Copy each line of the records that holds the string "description".
======== DATASET EXTRACT
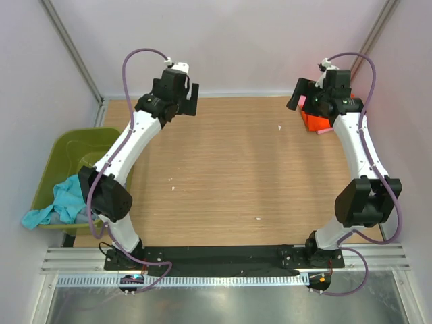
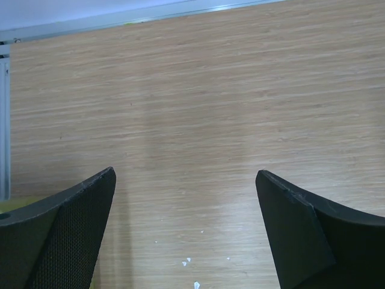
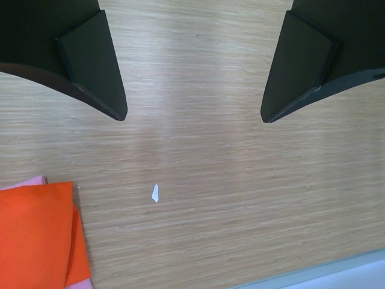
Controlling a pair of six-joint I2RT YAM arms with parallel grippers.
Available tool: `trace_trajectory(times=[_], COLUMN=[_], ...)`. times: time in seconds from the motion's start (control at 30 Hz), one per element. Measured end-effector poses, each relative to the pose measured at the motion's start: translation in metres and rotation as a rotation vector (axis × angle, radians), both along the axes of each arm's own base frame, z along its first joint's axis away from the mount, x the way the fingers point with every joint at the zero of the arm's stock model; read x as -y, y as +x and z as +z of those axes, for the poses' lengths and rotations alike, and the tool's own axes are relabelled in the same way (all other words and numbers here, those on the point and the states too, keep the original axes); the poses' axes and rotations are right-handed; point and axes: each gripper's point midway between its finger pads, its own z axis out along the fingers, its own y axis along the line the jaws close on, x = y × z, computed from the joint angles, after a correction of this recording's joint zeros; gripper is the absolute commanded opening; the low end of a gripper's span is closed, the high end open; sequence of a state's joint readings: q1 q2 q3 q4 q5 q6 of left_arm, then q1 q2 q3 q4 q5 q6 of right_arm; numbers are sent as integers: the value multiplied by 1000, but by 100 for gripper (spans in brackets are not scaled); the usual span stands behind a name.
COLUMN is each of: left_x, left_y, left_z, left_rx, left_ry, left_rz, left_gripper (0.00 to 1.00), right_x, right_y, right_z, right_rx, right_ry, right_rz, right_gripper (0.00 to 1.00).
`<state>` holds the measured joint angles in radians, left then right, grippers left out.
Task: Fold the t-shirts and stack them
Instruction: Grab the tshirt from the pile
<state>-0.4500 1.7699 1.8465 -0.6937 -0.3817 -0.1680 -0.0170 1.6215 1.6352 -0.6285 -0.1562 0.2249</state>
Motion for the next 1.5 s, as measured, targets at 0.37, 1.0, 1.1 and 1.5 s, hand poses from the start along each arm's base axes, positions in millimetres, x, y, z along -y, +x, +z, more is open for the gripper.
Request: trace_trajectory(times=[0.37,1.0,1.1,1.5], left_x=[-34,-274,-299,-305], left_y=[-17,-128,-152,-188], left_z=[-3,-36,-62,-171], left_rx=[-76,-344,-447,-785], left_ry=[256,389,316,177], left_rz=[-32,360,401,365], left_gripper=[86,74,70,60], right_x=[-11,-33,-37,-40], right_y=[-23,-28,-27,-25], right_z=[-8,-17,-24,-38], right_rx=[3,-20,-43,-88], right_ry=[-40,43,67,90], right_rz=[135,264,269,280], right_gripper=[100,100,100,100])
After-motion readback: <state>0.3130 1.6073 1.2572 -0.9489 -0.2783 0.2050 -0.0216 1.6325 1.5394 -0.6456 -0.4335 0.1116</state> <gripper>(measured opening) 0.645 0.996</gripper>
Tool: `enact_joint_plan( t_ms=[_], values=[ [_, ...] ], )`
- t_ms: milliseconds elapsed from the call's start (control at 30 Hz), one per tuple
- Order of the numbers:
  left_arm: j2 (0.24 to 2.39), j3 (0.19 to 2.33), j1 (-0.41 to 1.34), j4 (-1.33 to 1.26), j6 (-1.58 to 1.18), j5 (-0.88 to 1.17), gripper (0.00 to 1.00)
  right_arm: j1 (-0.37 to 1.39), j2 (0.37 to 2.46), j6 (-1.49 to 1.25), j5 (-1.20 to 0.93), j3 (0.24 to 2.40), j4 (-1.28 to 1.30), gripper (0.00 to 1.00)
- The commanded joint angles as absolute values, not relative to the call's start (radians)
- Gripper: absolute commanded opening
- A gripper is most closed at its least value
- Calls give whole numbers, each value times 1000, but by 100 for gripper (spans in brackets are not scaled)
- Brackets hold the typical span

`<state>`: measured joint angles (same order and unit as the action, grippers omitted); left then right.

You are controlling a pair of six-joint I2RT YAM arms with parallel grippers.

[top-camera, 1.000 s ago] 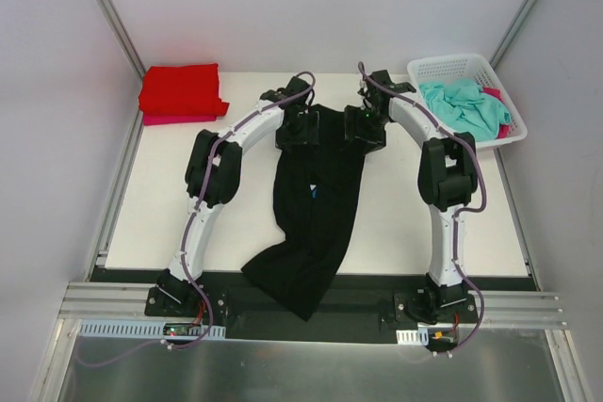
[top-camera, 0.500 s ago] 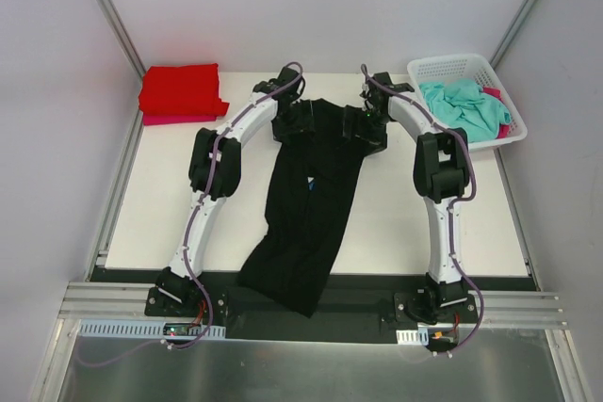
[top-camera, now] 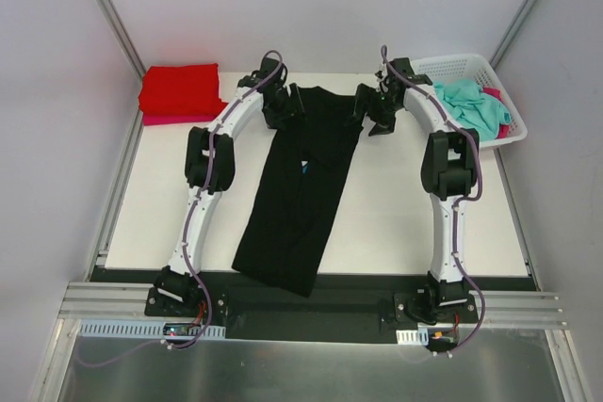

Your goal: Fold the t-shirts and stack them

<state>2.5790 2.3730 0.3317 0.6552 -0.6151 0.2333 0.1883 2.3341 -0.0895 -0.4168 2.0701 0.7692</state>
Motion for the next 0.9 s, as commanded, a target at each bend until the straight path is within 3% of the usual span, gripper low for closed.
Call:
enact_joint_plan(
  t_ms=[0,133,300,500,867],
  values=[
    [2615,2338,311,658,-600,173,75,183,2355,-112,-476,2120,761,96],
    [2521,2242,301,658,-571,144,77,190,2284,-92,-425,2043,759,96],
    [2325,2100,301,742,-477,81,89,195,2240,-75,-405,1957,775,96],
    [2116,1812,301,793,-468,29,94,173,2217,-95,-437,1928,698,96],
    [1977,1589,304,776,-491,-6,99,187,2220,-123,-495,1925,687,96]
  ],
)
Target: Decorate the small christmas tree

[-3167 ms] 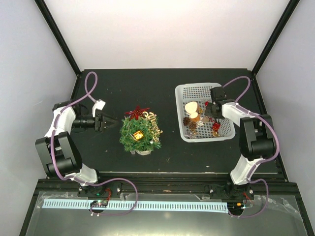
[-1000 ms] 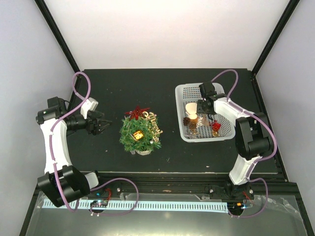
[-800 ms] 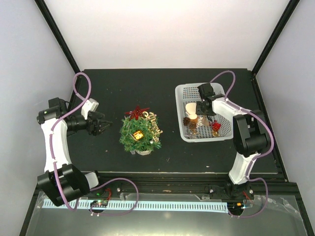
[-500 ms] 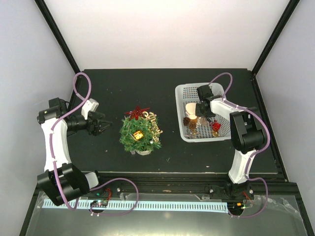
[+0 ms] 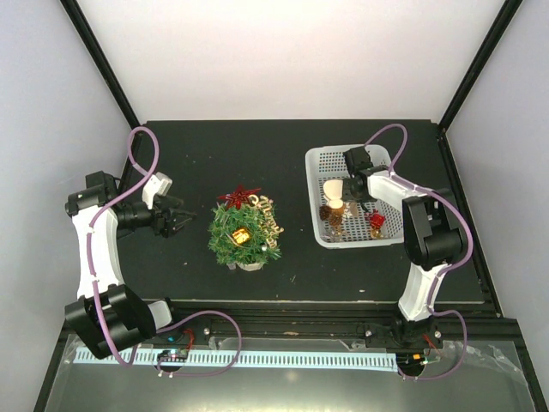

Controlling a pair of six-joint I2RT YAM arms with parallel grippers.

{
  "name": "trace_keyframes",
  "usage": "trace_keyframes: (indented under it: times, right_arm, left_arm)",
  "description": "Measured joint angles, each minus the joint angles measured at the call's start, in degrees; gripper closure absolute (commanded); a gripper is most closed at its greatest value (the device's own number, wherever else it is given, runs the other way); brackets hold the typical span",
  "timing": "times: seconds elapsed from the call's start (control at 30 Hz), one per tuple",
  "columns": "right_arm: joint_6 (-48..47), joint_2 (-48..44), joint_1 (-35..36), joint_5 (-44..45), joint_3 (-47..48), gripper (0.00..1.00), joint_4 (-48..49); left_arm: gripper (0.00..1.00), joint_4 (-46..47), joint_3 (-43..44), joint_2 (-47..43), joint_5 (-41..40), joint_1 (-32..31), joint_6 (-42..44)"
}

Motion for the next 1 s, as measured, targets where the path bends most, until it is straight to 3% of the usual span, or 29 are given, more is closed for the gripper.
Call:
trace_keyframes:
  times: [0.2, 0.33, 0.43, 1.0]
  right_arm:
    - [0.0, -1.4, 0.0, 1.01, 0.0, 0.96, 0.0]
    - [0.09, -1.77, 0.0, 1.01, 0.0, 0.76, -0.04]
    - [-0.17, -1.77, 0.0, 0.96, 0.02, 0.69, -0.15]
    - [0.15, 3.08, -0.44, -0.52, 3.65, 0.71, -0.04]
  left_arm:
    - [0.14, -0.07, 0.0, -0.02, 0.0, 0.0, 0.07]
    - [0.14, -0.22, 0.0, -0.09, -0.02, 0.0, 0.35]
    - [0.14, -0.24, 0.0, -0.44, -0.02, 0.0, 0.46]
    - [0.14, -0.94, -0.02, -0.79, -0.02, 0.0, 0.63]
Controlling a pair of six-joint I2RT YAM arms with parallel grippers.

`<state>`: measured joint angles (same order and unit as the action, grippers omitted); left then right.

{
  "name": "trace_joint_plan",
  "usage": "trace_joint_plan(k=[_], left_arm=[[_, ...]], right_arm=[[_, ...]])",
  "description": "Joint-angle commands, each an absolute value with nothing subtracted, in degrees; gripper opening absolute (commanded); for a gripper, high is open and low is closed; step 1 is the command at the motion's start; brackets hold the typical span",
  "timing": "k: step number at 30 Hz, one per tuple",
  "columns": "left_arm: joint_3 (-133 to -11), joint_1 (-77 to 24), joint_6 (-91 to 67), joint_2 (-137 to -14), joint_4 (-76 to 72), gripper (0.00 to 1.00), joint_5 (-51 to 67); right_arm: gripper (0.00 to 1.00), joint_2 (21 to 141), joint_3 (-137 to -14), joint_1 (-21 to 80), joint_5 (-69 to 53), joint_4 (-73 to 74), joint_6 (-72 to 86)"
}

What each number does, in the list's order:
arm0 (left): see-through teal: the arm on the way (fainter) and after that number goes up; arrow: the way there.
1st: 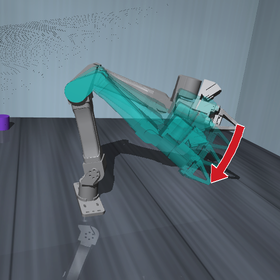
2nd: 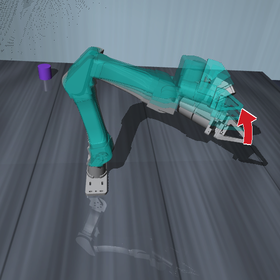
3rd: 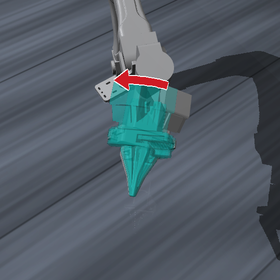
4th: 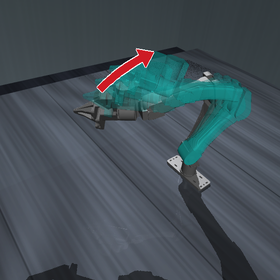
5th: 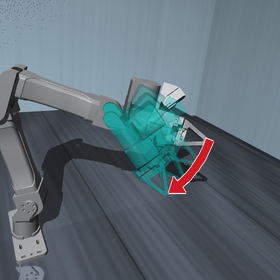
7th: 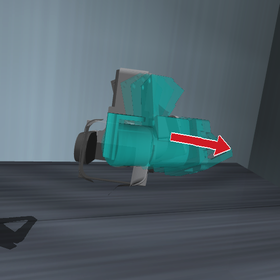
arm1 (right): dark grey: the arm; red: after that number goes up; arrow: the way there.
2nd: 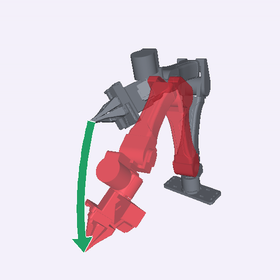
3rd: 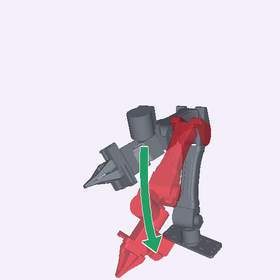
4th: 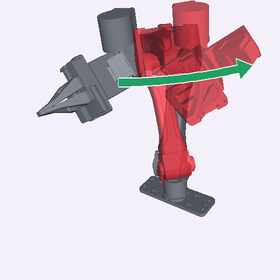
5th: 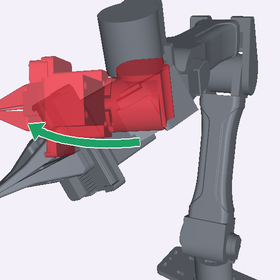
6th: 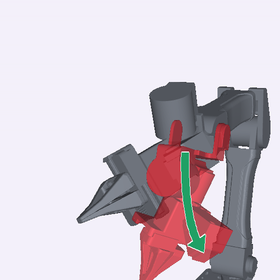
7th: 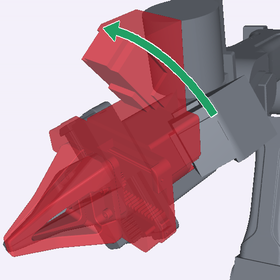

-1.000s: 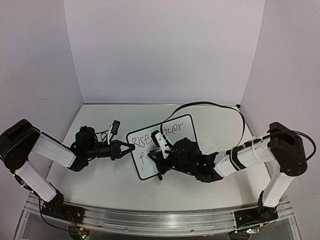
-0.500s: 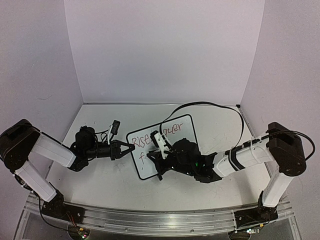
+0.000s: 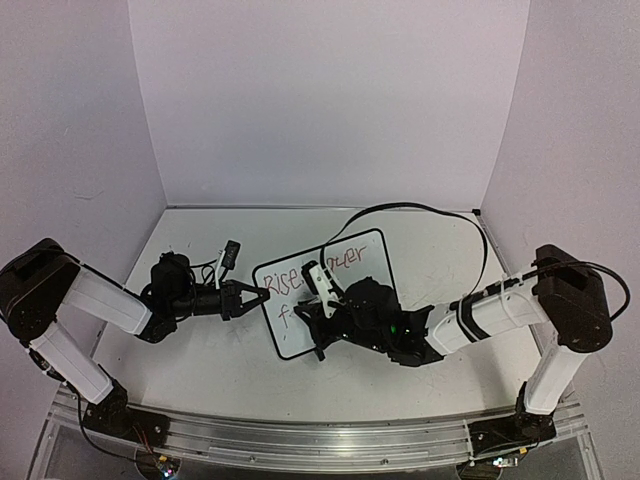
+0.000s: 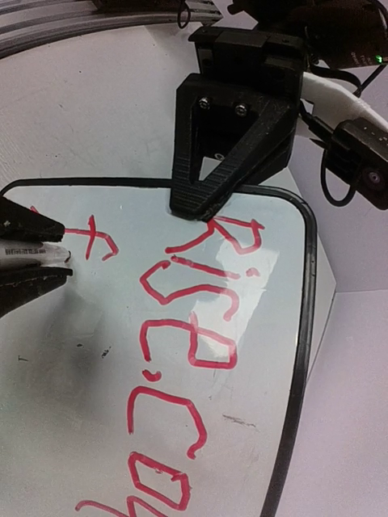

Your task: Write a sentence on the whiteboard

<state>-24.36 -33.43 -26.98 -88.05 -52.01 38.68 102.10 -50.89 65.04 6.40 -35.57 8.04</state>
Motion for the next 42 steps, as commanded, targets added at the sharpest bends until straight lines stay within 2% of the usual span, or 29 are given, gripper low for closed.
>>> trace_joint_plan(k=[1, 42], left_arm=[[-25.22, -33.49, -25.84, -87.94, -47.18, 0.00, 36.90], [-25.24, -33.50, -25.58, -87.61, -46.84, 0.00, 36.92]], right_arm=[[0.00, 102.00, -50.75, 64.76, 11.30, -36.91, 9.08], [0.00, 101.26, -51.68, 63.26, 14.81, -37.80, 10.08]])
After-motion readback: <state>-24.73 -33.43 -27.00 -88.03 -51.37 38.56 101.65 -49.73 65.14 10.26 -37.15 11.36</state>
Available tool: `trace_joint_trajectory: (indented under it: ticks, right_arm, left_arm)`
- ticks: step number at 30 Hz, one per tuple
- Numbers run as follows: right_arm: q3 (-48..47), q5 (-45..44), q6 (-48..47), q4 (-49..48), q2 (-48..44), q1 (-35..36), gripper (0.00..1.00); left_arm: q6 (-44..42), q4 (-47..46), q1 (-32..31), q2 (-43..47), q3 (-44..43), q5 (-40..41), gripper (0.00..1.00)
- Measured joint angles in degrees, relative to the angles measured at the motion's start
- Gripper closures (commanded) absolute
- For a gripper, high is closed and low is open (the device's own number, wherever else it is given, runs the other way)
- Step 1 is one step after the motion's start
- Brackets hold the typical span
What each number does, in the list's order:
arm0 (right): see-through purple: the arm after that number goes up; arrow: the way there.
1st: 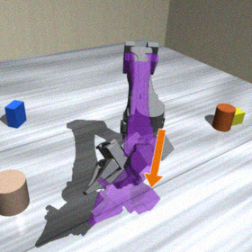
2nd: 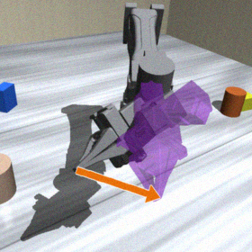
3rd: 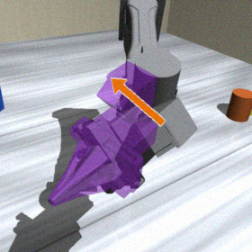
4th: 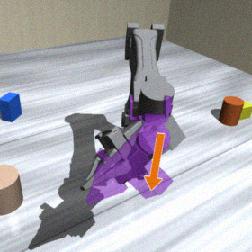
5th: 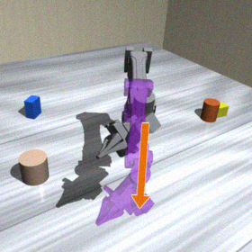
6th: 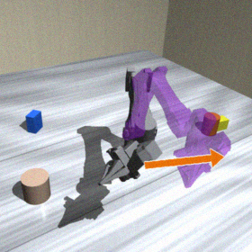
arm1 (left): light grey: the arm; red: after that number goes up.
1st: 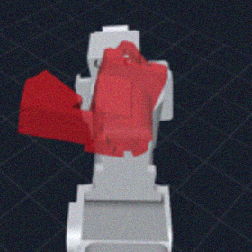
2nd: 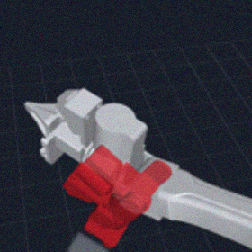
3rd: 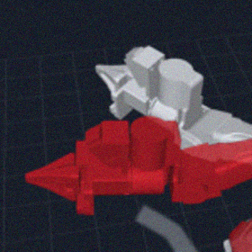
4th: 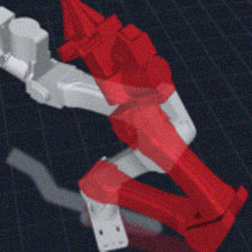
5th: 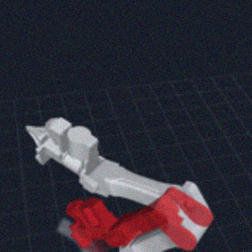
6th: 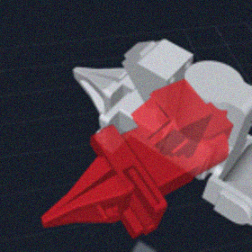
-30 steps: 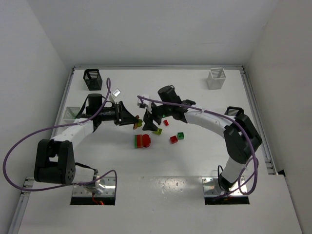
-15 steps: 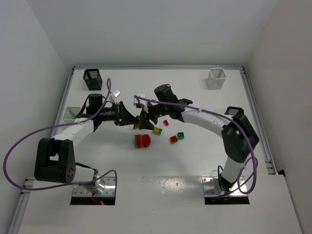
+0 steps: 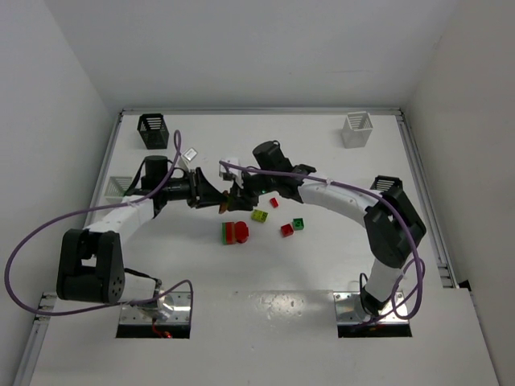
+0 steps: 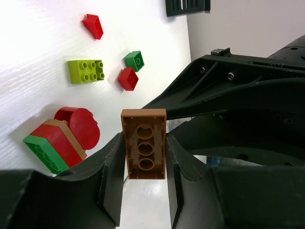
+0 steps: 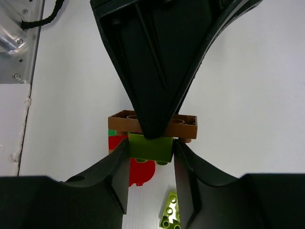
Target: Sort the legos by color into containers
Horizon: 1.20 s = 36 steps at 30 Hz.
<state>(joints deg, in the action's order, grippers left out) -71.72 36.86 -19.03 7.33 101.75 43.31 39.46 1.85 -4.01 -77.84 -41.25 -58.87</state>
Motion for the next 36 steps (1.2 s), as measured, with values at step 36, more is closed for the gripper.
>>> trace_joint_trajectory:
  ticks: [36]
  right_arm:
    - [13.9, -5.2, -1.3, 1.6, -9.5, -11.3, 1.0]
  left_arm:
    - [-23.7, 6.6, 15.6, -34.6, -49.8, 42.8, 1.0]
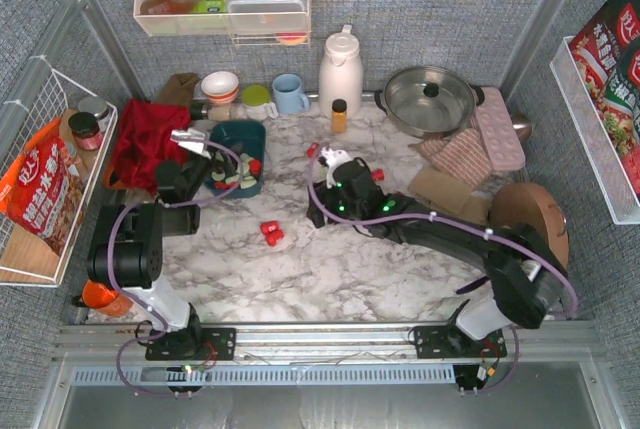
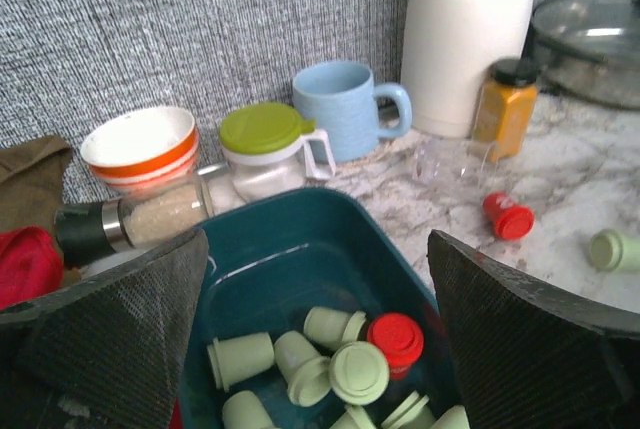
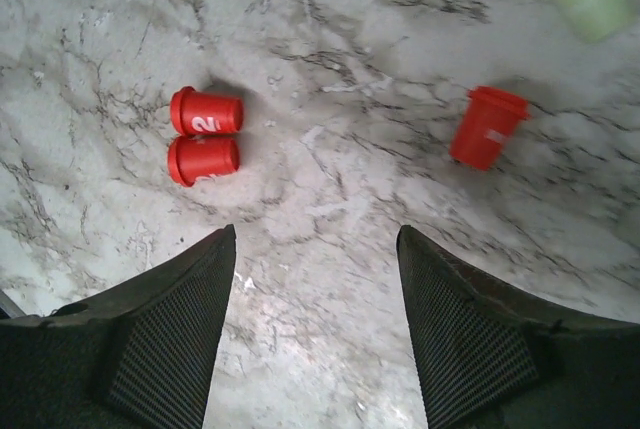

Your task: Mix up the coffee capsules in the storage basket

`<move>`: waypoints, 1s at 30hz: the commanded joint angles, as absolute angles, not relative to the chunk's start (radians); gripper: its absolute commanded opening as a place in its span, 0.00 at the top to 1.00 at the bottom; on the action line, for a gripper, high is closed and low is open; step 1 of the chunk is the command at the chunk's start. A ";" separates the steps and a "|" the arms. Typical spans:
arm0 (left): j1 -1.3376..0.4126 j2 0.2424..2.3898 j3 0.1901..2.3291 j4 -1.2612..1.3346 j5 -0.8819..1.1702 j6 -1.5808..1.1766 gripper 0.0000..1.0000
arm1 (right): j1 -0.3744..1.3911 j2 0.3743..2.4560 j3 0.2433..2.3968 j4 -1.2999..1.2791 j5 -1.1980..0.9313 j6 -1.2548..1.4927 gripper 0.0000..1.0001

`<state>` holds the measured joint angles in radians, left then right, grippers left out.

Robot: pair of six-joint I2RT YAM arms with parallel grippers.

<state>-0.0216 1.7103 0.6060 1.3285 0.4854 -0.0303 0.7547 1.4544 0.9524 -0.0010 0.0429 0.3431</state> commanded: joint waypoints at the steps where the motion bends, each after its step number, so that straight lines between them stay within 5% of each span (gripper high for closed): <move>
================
RESPONSE BELOW
  "description": "Measured joint angles, each minus the joint angles measured at the call's start, in degrees; gripper closure absolute (commanded); a gripper is most closed at its greatest value (the device's own number, wherever else it is given, runs the other way); brackets hold the typical span",
  "description": "Joint-angle commands, each an absolute value with nothing subtracted, in degrees; gripper opening absolute (commanded); for a gripper, high is open and low is closed; step 1 is the command at the motion's start; brackets hold the typical span",

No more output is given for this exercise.